Desde Palanquero, «casi la mitad del continente puede ser cubierta por un (trasporte aéreo) C-17 sin recargar combustible», señala el documento. Esto podría formar parte de «una estrategia global en ruta» que «ayude a lograr la estrategia y contribuya a encaminar la movilidad a África».

El 28 de agosto, la Unasur se reunió en Bariloche, Argentina, para analizar la cuestión de las bases militares en Colombia.

Después de un debate intenso, la declaración final subrayó que Sudamérica debe mantenerse como «una tierra de paz» y que fuerzas militares extranjeras no deben amenazar la soberanía e integridad de ninguna nación de la región. E instruyó al Consejo de Defensa Sudamericano que investigue el documento del Comando Aéreo de Movilidad.

El propósito oficial de las bases no escapó a las críticas. Morales dijo haber sido testigo que soldados de Estados Unidos que acompañan a tropas bolivianas dispararon contra miembros del sindicato de cultivadores de coca.

«Así que ahora somos narcoterroristas», continuó. «Cuando no pudieron seguir llamándonos comunistas, nos llamaron subversivos, y después traficantes, y terroristas desde los ataques del 11 de septiembre». Advirtió que «la historia de América Latina se repite».

La responsabilidad final de la violencia en América Latina yace con los consumidores de drogas ilegales en Estados Unidos, dijo Evo Morales. «Si la Unasur enviara tropas a Estados Unidos para controlar el consumo, ¿lo aceptarían?
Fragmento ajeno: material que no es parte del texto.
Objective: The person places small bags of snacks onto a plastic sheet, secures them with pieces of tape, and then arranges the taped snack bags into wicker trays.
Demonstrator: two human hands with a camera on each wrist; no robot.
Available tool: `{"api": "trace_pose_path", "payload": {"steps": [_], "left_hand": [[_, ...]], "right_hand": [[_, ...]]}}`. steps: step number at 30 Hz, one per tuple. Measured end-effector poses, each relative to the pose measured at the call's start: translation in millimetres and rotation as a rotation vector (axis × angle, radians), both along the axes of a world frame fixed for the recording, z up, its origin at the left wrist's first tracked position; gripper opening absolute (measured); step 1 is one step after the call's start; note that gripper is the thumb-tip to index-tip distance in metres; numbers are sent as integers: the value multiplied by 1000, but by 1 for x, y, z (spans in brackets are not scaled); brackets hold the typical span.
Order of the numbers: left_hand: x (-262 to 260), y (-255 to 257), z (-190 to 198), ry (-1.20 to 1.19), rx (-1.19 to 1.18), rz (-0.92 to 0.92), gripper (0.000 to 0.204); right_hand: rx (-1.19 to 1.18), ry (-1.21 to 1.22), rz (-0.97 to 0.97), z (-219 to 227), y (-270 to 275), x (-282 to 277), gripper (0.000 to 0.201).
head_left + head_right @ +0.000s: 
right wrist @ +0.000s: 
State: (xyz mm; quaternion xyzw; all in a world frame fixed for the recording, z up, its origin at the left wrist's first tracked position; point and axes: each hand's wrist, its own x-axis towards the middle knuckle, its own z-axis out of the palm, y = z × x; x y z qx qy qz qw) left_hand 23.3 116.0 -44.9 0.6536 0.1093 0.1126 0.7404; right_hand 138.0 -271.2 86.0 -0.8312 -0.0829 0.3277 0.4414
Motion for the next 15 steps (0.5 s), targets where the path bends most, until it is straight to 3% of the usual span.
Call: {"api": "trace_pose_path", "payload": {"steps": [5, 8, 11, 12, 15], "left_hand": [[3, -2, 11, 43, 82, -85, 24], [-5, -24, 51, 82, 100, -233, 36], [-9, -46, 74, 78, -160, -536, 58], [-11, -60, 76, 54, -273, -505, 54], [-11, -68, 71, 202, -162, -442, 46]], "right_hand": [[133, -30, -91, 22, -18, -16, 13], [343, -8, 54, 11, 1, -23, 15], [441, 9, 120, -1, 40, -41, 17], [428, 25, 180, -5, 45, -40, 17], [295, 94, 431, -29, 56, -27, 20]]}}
Imposible».

El hecho de que la justificación de Estados Unidos por sus programas antidrogas en el extranjero sea considerada siquiera digna de debate es una ilustración más de la profundidad de la mentalidad imperial.

El pasado febrero, la Comisión Latinoamericana sobre Drogas y democracia emitió su análisis sobre la «guerra contra las drogas» de Estados Unidos en las décadas pasadas.

La comisión, encabezada por los ex presidentes latinoamericanos Fernando Cardoso (Brasil), Ernesto Zedillo (México) y César Gaviria (Colombia) llegó a la conclusión de que la guerra contra las drogas había sido un fracaso total y exhortó a un cambio radical de política, alejada de medidas de fuerza en lo interno y en el exterior, y hacia medidas mucho menos costosas y más eficaces de prevención y tratamiento.

El informe de la comisión, como estudios previos y los antecedentes históricos, careció de un impacto detectable. Esta falta de respuesta refuerza la conclusión natural de que «la guerra contra las drogas», como la «guerra contra la criminalidad» y la «guerra contra el terrorismo» se libran por razones ajenas a las metas anunciadas, que son reveladas por las consecuencias.

Durante el decenio pasado, Estados Unidos ha incrementado la ayuda militar y el adiestramiento de oficiales latinoamericanos en tácticas de infantería ligera para combatir el «populismo radical», un concepto que, en el contexto latinoamericano, envía escalofríos a la espalda.

El adiestramiento militar está siendo desplazado del Departamento de Estado al Pentágono, eliminando previsiones de derechos humanos y democracia antes bajo supervisión congresional, siempre débiles pero al menos un disuasivo para los peores abusos.

La Cuarta Flota de Estados Unidos, desbandada en 1950, fue reactivada en 2008, poco después de la invasión de Colombia a Ecuador, con responsabilidad para el Caribe, Centro y Sudamérica, y las aguas que la rodean.

Sus «operaciones diversas» incluyen el combate al tráfico ilícito, cooperación de seguridad en el teatro, interacción de militares a militares y adiestramiento bilateral y multinacional, detalla el anuncio oficial.

La militarización de América del Sur se alinea con designios mucho más amplios. En Irak, la información es virtualmente nula acerca de las bases militares de Estados Unidos allí, así que debe suponerse que permanecen para proyección de fuerza. El costo de la inmensa ciudad-en-una-ciudad que es la embajada en Bagdad se elevará a mil 800 millones de dólares al año, de mil 500 millones que se habían estimado.

El gobierno de Obama también está construyendo megaembajadas en Pakistán y Afganistán.

Estados Unidos y el Reino Unido están exigiendo que la base militar de Diego García sea exenta de la zona libre de armas nucleares de Africa, como lo están las bases de Estados Unidos en zonas similares en el Pacífico.

En pocas palabras, las acciones de «un mundo de paz» no caen en el «cambio en el que puedes creer», para pedir prestado el eslogan de campaña de Obama.